We open up with Chris Busetti and Tas Forest running a muck around Guthega, laying claim to any handrail/wall/rooftop that they could destroy. Before being joined by Josh Vagne and Troy Sturrock for a vacant Perisher, side hit sesh.  

One of the DAMN! moments has to be Tas Forest axing his Dinosaurs Will Die Wizard Stick into Gum Tree for a wee tail tap to a clean nose slide… worth a double-take. 

After the middle section metal mind meld, the Mommas Boys crew welcome the ender with a crunchy sunrise serenade off some side country booters, beater party lines and all!

Finally, the end sequence of the short is something we don’t get to see often, if at all! Never been done? Sessioning the handrail next to the ticket office at Perisher… it’s one of those rails I’ve always contemplated could of’s and should of’s. 
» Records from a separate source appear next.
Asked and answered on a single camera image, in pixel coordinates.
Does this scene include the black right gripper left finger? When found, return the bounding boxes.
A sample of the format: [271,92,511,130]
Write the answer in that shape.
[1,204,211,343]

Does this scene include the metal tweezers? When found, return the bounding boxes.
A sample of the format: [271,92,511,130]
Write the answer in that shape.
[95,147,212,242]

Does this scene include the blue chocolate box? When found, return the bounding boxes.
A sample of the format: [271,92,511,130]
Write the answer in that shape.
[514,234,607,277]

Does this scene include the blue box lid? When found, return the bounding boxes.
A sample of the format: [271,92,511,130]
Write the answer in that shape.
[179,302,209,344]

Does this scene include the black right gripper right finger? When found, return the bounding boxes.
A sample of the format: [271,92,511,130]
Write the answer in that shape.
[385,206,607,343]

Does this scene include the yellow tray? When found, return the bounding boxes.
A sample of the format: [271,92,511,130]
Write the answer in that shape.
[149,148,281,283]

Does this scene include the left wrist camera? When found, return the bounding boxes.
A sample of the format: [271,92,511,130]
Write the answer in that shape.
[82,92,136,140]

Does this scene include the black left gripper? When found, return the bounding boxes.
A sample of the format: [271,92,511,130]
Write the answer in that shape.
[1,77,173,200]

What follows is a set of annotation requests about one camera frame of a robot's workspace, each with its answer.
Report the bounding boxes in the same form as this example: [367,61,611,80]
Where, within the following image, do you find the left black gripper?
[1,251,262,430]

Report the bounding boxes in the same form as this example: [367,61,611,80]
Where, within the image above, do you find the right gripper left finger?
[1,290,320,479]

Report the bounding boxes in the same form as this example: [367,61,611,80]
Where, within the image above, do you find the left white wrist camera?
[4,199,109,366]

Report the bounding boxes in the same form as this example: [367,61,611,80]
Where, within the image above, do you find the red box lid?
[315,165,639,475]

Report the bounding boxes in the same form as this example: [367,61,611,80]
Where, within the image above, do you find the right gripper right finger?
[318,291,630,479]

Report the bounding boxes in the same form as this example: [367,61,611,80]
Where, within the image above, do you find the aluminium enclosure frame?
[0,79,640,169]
But these lads came out and did it! Proving how sketchy it is, exemplified by Thomas Dewar war wounds or Tas careening into that pillar… but in the end, it’s definitely worth it for the chance at such a unique spot. 

These are the small silver linings we have mentioned before; footage like this in a regular season would be so hard or damn near impossible to create. 

It’s summed up perfectly in the films final shot: A closed sign, snow puking, Perisher devoid of all customers, and a lone ripper gliding down the hill, shovel in hand, chucking a cheeky nose butter for shits and giggles. 

Lockdowns suck, but at least we get some gems like this out of it. 

More of this. Please. Thank you.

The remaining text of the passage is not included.